Prompt
In the listing below, find the line holding "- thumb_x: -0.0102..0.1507" and the line holding "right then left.". Write out those two lines and all lines between, exactly, and nothing more.

--*--

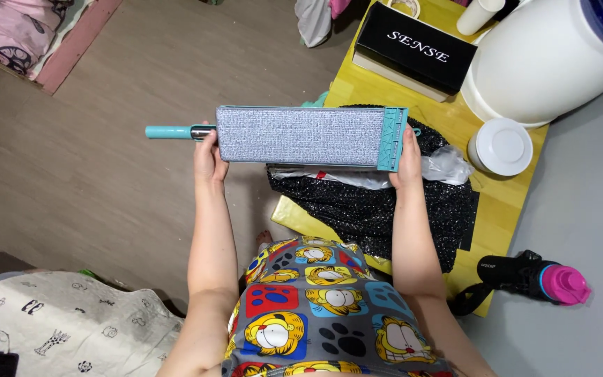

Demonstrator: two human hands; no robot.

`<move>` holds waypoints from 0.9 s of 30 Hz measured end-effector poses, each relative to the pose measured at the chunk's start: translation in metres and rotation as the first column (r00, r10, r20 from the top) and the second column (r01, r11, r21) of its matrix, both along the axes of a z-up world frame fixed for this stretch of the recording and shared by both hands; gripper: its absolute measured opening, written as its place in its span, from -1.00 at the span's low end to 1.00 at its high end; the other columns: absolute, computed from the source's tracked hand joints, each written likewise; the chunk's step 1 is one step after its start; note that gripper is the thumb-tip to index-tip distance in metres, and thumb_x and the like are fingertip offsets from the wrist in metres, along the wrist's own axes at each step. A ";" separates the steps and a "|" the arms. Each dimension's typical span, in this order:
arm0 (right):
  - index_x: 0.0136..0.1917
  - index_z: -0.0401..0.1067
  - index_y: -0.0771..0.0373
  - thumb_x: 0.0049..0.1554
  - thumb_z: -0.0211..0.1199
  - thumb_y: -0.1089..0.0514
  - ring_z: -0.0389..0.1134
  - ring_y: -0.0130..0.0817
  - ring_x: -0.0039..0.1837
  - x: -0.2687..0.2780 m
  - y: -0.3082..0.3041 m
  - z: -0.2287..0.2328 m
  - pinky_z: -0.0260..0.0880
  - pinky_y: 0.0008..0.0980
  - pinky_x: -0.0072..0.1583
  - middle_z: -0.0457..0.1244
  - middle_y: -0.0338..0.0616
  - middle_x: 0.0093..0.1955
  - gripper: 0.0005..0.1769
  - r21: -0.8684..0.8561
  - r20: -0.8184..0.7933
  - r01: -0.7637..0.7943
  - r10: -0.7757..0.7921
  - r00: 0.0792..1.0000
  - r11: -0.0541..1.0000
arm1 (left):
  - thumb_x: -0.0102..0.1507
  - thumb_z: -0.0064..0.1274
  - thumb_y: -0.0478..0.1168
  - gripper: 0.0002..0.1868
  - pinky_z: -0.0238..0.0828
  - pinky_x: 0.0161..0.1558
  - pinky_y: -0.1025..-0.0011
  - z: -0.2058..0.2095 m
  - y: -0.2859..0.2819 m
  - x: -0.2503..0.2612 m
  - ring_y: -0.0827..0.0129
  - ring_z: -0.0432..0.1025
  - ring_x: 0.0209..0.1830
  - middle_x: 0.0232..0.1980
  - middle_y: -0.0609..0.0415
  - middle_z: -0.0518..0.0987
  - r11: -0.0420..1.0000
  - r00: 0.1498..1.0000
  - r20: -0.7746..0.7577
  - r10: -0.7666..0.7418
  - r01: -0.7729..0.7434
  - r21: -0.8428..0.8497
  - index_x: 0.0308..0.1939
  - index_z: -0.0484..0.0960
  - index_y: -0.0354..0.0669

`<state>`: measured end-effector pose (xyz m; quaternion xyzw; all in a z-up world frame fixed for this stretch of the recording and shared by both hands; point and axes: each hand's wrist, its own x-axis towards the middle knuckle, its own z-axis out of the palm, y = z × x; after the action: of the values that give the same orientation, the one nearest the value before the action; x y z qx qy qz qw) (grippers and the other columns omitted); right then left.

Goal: Unboxing and assembling a floor mop.

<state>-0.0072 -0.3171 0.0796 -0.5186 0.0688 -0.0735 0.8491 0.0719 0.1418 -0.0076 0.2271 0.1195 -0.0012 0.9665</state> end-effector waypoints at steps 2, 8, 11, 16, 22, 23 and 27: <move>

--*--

Answer for the task
  - thumb_x: -0.0102..0.1507
  - thumb_z: -0.0064..0.1274
  - thumb_y: -0.0478..0.1168
  - gripper: 0.0002..0.1868
  - pinky_z: -0.0238..0.0828
  - pinky_x: 0.0161..0.1558
  - pinky_y: -0.1025..-0.0011
  - z: -0.2058..0.2095 m
  - y: -0.2859..0.2819 m
  - x: -0.2503..0.2612 m
  - ring_y: -0.0827..0.0129
  - ring_z: -0.0432..0.1025
  - ring_x: 0.0209..0.1830
  - middle_x: 0.0232..0.1980
  - middle_y: -0.0609..0.0415
  - middle_z: -0.0518..0.0987
  - r11: -0.0420..1.0000
  - r00: 0.1498..1.0000
  - r20: -0.7746..0.7577
  - r10: -0.7666..0.7418
  - r01: -0.7729..0.7434
  - r21: -0.8428..0.8497
  - index_x: 0.0308..0.1939
  - index_z: -0.0484..0.0960
  - index_y: -0.0354..0.0669

`<state>`: measured end-effector pose (xyz m; quaternion xyzw; all in a z-up world frame fixed for this stretch of the recording and shared by both hands; point and axes: each hand's wrist, its own x-axis towards the middle knuckle, its own z-axis out of the palm, y = z × x; after the action: of the values that give the same orientation, the one nearest the value before the action; x y z qx qy qz qw) (grippers and the other columns omitted); right then left.

This answer is complete as written.